Swifts Kampf ging weiter. Er ruhte nicht. Dies war nur der Sieg in einem Punkt: und alles Elend blieb bestehn. Er schrieb den Traktat über die Lage Irlands, die »Geschichte der Dame, der Unrecht geschah«, die »Antwort auf eine Denkschrift«, und schliesslich den offenen Brief an Walpole. Das war der letzte Versuch, auf die allgemeine Gestaltung der Politik Englands Irland gegenüber einzuwirken. Er war erfolglos. Nun blieb nur die Selbsthilfe, England zum Trotz. Aber das Volk war zu phlegmatisch; es war nicht aufzurütteln. Und Swifts Stimme schlägt um zu einem jähen Gelächter; es folgen die beiden Schriften : »Ein bescheidener Vorschlag usw.« und »Antwort auf den Craftsman«. Zwei kleine Schriften, die in allen Litteraturen der Welt an konzentriertem Hohn ohne gleichen dastehn. Das ist, vom Appendix abgesehn, der vorliegende, erste Band.

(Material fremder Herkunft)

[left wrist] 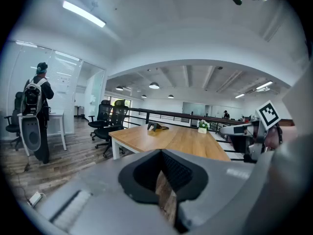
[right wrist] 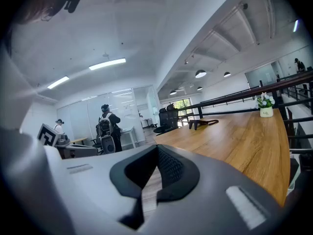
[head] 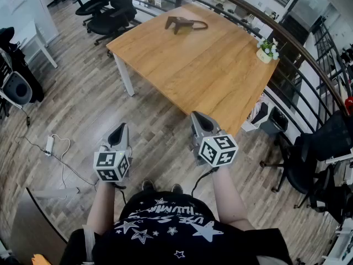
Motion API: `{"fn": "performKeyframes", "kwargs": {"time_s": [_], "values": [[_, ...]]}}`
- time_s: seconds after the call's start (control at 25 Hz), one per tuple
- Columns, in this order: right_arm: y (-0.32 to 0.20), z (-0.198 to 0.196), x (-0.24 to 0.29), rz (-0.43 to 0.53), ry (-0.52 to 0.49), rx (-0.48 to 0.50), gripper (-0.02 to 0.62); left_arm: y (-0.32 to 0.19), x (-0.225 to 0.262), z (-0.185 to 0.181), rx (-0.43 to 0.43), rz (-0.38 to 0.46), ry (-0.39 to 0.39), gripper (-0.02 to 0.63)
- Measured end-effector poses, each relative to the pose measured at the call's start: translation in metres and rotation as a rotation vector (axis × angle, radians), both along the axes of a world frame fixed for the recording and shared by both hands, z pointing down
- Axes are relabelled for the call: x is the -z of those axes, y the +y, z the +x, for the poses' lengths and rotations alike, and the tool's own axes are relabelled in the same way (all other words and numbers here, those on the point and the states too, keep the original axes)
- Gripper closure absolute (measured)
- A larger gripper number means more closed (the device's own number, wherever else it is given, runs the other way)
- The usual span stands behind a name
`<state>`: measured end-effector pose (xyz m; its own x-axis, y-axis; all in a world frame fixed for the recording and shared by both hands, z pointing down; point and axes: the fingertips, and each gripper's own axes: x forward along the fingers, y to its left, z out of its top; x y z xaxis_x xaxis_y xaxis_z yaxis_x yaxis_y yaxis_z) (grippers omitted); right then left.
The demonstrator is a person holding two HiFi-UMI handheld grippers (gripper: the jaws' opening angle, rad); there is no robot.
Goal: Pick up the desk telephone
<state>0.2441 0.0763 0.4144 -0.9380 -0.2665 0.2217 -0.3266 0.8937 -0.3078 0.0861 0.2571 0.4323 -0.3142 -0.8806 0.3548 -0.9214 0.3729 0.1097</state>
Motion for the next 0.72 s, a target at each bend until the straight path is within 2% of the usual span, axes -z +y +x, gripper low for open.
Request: {"fn": "performKeyframes", "kwargs": {"time_s": [0.44,0.72], "values": [[0.008,-0.010,0.003,0.022,0.017,0.005,0.595,0.002,-0.003,-0.006,-0.019,0.003,0.020,0.603],[0.021,-0.029,0.004,0.034,0.033,0.000,0.595,0.023,-0.013,-0.022,-0.020,-0.007,0.047,0.603]]}}
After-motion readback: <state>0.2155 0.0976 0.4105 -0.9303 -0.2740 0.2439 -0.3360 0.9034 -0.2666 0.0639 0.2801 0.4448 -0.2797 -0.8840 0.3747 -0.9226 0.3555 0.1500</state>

Um ihn zu verstehn aber ist es nötig, in kurzen Zügen auf die damalige rechtliche Lage Irlands einzugehn.
Inhaltsverzeichnis
Als unter Heinrich VII. der Prätendent Perkin Warbeck in Irland gelandet war und königliche Würde angenommen hatte, erliess er mit dem irischen Parlament eine Reihe von Gesetzen. Darin lag die Möglichkeit einer Lostrennung Irlands von England. Um dieser Möglichkeit den Boden zu entziehn, wurde Poynings Akte erlassen. Dieses Gesetz besagte, dass in Irland hinfort kein Parlament mehr tagen sollte, wenn nicht des Königs Statthalter und Rat dem König zuvor alle Angelegenheiten und Gesetze mitgeteilt hätten, die beraten werden sollten; der König und sein Rat sollten sie begutachten und zur Beratung freigeben, ehe das Parlament mit der unter dem Landessiegel Englands erteilten Erlaubnis berufen werden durfte. Dieses Gesetz, erlassen von einem willfährigen Parlament, sollte niemals »England das Recht verleihen, für Irland Gesetze zu geben« (Lecky); aber es bildet den Ausgangspunkt für die ganze Reihe von englischen Übergriffen, deren Folge die Verarmung Irlands war; freilich erst zusammen mit der »Union«, die unter Heinrich VIII. gesetzlich festgelegt wurde.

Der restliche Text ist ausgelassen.